How Do Holiday Cracker Puns Influence Our Brains?

A group laughing around a Christmas dinner
The key to a successful Christmas cracker gag is not its humor level but if it can provoke groans around a family gathering, experts say.

"How much did Santa's sleigh cost? Nothing, it was on the house."

This quip is met by moans that echo through a warehouse in London.

This describes a humor-evaluation meeting with a firm that makes products for gatherings. Its catalogue features Christmas crackers.

The company's owner grins, nearly sheepishly at the gag. But the joke has been selected and will appear in future crackers.

"You measure the joke by the number of moans and the intensity of the groans around the table," she explains.

The key to a great Christmas cracker joke is not the identical as a stand-up joke per se. It is entirely about the context - in this case, the communal laughter of the Christmas meal with grandparents, children and potentially friends.

"You want the gag to be something that brings the child in harmony with the grandparent," she adds.

The Neuroscience Of Communal Amusement

Coming together to experience communal laughter is not only nothing new, experts argue, it is likely to be older than humanity.

"Therefore when you are laughing with others around the Christmas table you are engaging in what's very likely a truly primordial mammalian social sound," says a professor.

Communal amusement, she says, helps forge and strengthen social bonds between individuals.

Researchers have found that a absence of these social exchanges can seriously damage mental and physical health.

"The people you talk to, and share laughter with, it results in increased amounts of 'happy chemical' uptake," the professor adds.

These natural chemicals are the body's "feel-good compounds" and are produced both to reduce stress and pain and in reaction to pleasurable activities, such as laughing with friends over a truly terrible festive cracker gag.

"It's not simply chuckling at a silly pun with a holiday cracker," she states. "You are in fact doing a lot of the really vital work of building, preserving the social bonds you have with the people you care about."

Which Happens Inside the Mind?

But what is actually happening within the mind when we listen to a joke?

A tremendous amount happens in response to humour, it transpires.

Using brain scanning technology, a kind of neural imager which shows which parts of the brain are more active, scientists have been able to map the areas that get more blood flow.

The research entails scanning the minds of healthy subjects and then subjecting them to a collection of humorous phrases, paired with either a neutral sound, or pre-recorded laughter.

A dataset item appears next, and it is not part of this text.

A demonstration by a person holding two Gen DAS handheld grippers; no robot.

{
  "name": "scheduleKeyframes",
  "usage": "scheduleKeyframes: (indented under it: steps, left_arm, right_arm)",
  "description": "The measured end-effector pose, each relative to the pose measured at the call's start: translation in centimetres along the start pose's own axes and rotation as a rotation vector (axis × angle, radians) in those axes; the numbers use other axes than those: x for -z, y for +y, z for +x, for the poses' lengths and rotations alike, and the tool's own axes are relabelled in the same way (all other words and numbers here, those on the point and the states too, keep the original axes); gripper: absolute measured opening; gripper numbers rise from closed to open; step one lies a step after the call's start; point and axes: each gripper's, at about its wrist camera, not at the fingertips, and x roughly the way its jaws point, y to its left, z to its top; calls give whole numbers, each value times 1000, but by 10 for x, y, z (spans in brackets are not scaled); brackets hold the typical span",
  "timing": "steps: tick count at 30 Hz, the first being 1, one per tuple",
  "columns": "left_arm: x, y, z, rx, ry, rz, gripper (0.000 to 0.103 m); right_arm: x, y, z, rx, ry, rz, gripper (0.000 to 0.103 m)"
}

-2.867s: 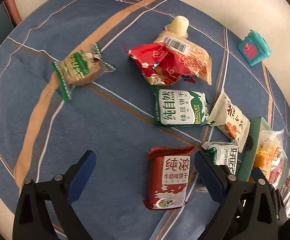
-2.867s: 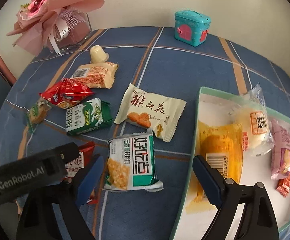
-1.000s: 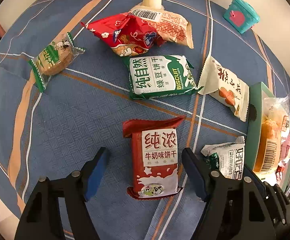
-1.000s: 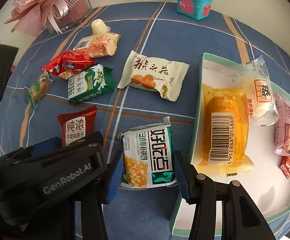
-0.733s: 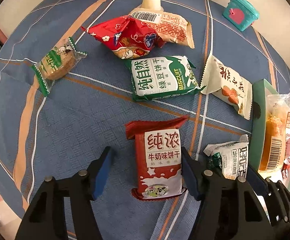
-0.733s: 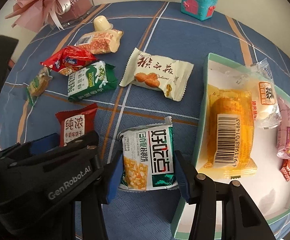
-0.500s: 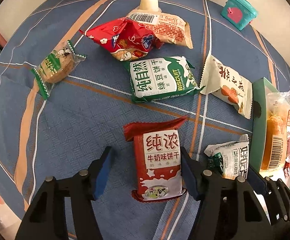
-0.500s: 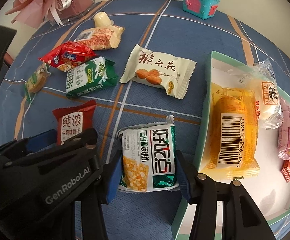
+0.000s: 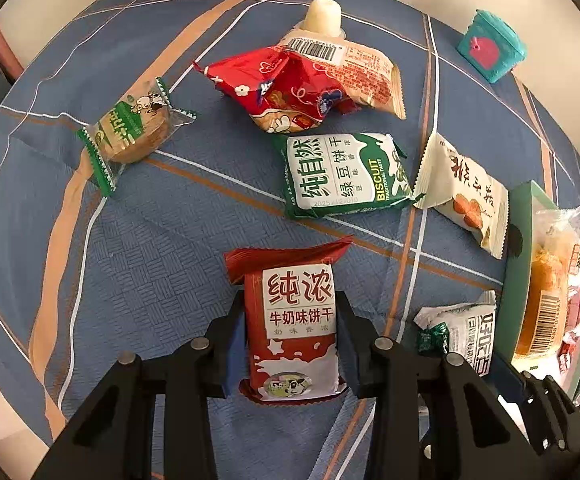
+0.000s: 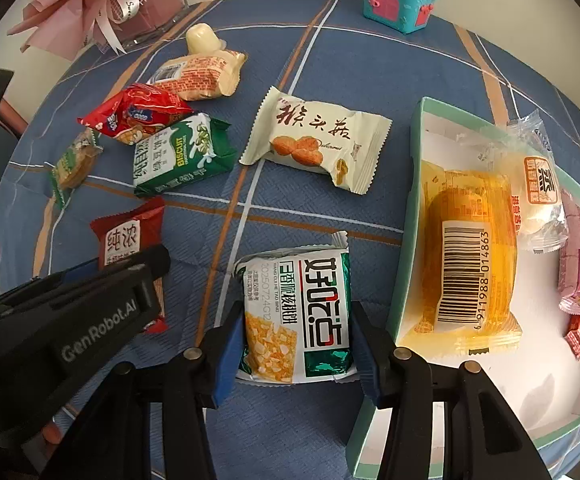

"During the study we got a very fascinating pattern of activation," notes the neuroscientist.

A joke stimulates not just the areas of the brain in charge of hearing and interpreting language, but also brain areas involved in both preparation and starting motion and those involved in vision and recall.

Put all of this as a whole, and people listening to a pun have a complex series of brain responses that support the laughter we experience.

The Contagious Nature of Chuckles

Researchers found that when a humorous word is combined with laughter there is a stronger response in the brain than the same phrase when followed by a neutral sound.

"This activation occurred in areas of the brain that you would use to contort your face into a smile or a chuckle," the professor says.

It means people are not just responding to funny words, they are responding to the laughter that accompanies them.

Laughter, says the expert, can be contagious.

So what does this imply for the chuckles heard around a holiday table?

"People laugh harder when you are familiar with people," she notes, "and you laugh further when you are fond of them or love them."

When it comes to Christmas cracker puns, she says, the positive effect is more probable to be caused not by the joke in itself, but from the response to it.

"It's the laughter. The joke is the dreadful holiday cracker joke, and it's just a reason to chuckle as a group."

The Quest for the Perfect Cracker Joke

Is it possible to find the perfect joke?

Likely not, but that has not prevented experts from trying to.

Years ago, a professor established a research project for the world's most humorous joke.

More than 40,000 jokes later, with scores lodged by hundreds of thousands of people globally, he has a better idea than most as to what works and what does not.

The ideal festive cracker pun needs to be brief, he says.

"But they also be poor gags, puns that make us groan," he adds.

The more "awful" the joke, he says the more effective.

"The reason is that if nobody laughs – it's the gag's shortcoming, not your own.

"The fascinating part about the Christmas cracker puns is that not one person considers them funny.

"It creates a common experience around the table and I believe it's lovely."

Gina Rojas MD
Gina Rojas MD

A seasoned gaming analyst with over a decade of experience in casino operations and slot machine mechanics, specializing in player strategy development.